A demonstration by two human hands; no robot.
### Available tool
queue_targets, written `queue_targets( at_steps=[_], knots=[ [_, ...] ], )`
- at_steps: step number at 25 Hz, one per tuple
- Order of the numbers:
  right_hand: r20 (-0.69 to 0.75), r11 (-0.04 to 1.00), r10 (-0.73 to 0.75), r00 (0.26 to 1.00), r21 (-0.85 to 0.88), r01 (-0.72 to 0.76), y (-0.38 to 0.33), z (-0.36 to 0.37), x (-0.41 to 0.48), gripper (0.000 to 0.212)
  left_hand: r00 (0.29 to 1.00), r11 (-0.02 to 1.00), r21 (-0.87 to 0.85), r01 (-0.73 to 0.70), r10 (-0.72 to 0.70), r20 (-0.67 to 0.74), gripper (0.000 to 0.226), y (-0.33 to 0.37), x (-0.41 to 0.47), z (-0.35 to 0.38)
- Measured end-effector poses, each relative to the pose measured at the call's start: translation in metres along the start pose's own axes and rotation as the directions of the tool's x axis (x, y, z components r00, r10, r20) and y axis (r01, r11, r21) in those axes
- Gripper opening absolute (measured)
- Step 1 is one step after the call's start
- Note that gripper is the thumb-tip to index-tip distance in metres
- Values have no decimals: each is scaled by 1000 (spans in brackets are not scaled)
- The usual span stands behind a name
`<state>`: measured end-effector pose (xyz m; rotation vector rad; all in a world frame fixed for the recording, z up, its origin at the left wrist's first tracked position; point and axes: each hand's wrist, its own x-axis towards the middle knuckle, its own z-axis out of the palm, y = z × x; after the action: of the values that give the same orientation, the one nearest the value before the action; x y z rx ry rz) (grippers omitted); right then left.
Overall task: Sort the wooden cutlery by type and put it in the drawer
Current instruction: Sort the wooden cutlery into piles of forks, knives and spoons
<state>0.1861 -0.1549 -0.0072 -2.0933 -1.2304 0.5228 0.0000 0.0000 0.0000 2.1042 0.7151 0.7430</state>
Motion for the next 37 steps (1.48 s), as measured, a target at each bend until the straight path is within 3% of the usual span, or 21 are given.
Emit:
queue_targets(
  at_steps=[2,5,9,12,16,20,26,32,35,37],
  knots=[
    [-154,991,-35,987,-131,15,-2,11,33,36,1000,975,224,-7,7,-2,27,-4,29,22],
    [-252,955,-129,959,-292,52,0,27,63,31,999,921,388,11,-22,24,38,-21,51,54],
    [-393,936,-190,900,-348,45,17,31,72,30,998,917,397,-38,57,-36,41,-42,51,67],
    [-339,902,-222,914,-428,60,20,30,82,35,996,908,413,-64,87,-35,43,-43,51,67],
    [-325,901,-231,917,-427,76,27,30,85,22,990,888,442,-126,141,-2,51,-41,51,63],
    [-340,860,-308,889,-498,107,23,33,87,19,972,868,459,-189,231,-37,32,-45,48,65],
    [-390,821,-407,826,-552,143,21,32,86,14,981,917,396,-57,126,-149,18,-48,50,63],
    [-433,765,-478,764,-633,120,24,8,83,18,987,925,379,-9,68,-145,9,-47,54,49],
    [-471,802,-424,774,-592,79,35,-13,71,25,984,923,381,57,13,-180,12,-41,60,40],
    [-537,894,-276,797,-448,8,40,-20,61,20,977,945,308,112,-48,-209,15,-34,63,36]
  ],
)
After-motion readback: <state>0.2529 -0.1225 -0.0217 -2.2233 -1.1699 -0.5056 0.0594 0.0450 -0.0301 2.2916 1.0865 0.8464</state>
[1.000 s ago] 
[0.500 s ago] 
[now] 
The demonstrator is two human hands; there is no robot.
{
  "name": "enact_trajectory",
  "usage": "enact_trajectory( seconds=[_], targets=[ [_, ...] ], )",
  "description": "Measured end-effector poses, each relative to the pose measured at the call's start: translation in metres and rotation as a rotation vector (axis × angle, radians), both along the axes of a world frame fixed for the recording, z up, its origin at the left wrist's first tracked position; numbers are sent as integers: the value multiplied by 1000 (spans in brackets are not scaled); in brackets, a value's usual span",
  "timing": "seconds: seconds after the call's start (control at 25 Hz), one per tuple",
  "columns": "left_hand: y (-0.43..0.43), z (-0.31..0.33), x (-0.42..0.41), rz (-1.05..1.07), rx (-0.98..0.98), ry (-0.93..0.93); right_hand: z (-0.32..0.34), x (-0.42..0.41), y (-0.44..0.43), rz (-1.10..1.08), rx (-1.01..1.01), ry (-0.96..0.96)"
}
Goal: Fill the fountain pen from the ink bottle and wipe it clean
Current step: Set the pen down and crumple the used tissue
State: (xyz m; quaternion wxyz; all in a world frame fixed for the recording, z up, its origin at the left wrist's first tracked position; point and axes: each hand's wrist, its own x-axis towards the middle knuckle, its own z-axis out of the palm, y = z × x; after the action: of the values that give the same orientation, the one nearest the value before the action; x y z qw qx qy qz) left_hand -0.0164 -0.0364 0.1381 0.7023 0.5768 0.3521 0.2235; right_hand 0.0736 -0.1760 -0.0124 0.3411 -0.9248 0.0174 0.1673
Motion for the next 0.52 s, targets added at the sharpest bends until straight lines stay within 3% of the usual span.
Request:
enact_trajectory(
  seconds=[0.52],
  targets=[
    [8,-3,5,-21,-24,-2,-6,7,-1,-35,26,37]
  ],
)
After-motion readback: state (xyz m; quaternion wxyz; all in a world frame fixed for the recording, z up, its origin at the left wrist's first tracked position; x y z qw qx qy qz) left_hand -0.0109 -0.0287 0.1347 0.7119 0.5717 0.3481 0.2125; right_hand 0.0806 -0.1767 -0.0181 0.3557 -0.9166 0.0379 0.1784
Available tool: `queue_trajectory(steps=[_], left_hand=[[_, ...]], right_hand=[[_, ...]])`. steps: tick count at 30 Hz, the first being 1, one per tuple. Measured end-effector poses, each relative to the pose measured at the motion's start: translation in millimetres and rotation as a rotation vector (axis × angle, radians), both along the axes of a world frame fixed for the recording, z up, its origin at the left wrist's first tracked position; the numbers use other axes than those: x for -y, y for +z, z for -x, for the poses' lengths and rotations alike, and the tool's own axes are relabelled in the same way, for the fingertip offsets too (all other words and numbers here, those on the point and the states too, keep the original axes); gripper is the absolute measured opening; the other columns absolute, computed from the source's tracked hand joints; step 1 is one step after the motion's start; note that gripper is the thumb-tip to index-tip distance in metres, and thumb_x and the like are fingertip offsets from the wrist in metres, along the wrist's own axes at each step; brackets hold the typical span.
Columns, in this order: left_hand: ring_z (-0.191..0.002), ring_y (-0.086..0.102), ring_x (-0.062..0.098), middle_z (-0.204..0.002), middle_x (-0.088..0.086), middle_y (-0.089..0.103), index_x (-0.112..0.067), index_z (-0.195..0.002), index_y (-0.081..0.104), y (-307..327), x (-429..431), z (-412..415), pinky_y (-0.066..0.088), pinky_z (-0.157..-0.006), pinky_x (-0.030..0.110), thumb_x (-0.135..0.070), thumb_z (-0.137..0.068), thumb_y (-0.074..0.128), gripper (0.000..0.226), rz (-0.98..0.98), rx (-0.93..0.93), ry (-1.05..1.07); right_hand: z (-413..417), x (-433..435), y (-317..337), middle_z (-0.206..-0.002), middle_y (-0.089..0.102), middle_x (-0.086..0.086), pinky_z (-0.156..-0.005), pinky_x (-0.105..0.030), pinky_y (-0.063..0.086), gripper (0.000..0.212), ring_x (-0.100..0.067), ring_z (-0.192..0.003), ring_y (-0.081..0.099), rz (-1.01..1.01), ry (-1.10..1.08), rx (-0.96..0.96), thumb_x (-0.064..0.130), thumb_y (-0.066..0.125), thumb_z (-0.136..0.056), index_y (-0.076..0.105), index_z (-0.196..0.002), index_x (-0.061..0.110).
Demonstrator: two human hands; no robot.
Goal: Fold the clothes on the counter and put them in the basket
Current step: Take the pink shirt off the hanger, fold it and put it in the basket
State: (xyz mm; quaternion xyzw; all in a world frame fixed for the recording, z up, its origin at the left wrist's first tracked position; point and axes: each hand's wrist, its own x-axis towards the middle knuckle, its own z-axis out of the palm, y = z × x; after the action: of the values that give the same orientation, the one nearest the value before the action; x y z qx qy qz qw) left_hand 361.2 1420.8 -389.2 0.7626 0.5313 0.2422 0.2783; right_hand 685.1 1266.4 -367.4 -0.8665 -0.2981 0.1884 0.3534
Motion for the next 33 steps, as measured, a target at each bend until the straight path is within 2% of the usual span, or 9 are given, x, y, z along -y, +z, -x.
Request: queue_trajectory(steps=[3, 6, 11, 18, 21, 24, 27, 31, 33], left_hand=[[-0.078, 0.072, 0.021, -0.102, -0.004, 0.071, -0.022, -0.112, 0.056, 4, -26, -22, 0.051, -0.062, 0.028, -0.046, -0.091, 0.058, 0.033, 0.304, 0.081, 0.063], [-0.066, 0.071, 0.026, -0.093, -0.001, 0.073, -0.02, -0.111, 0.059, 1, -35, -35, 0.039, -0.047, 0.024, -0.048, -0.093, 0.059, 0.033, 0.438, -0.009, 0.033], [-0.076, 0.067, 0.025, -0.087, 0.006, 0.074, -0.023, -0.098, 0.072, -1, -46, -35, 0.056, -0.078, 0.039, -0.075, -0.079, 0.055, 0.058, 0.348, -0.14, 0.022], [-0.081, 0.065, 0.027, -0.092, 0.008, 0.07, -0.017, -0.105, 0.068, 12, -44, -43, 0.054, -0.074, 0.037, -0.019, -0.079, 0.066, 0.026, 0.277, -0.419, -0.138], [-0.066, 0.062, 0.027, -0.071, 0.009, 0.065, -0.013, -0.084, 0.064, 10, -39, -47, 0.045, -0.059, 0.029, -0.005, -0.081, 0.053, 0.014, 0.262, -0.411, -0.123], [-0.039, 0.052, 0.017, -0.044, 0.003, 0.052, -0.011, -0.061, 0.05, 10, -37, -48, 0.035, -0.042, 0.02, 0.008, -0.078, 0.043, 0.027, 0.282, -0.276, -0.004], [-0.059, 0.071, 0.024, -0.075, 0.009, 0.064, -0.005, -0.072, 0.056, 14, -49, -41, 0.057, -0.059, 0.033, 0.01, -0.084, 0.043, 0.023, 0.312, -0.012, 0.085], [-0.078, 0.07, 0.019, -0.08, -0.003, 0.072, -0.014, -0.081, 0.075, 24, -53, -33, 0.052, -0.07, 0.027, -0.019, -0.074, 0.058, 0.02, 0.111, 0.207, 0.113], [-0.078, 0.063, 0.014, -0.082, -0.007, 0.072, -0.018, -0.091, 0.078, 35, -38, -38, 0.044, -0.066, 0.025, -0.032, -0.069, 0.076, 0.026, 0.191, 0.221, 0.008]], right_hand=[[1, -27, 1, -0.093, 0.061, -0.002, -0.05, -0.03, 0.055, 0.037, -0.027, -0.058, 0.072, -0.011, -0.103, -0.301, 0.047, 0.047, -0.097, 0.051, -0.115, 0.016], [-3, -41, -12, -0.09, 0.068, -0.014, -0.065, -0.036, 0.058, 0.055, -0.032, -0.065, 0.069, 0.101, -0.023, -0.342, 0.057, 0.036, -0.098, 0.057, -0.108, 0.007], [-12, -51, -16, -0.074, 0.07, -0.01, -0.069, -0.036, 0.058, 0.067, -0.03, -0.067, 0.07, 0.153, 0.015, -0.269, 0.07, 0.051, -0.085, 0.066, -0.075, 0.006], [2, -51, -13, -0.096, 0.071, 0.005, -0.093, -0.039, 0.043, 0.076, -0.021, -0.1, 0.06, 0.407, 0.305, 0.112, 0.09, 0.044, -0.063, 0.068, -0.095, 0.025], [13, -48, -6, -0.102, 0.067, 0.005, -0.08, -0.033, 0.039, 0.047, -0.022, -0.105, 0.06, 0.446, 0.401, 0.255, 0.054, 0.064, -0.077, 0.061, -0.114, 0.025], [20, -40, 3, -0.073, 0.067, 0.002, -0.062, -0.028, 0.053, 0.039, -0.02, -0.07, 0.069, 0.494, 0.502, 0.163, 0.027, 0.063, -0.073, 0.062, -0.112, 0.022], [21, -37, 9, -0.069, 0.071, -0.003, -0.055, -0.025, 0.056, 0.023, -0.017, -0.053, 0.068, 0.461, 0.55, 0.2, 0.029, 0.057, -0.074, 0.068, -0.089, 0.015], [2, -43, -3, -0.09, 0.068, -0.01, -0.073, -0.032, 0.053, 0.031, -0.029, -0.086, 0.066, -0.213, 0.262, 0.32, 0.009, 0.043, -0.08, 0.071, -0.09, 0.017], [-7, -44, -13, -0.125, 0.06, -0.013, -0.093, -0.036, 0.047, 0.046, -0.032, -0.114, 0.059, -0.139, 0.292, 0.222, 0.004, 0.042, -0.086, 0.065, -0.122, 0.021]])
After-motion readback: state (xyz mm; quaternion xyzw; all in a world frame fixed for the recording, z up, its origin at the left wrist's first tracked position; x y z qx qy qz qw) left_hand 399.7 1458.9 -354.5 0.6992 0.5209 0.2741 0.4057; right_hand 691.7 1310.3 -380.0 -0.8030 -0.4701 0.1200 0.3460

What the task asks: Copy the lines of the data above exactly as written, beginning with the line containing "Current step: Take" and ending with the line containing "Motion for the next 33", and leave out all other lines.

Exercise answer:
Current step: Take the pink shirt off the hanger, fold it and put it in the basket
State: (xyz mm; quaternion xyzw; all in a world frame fixed for the recording, z up, its origin at the left wrist's first tracked position; point and axes: each hand's wrist, its own x-axis towards the middle knuckle, its own z-axis out of the palm, y = z × x; after the action: of the values that give the same orientation, the one nearest the value before the action; x y z qx qy qz qw) left_hand 361.2 1420.8 -389.2 0.7626 0.5313 0.2422 0.2783; right_hand 685.1 1266.4 -367.4 -0.8665 -0.2981 0.1884 0.3534
Motion for the next 33 steps, as measured, a target at each bend until the straight path is within 2% of the usual span, or 9 are given, x, y, z along -y, +z, -x.

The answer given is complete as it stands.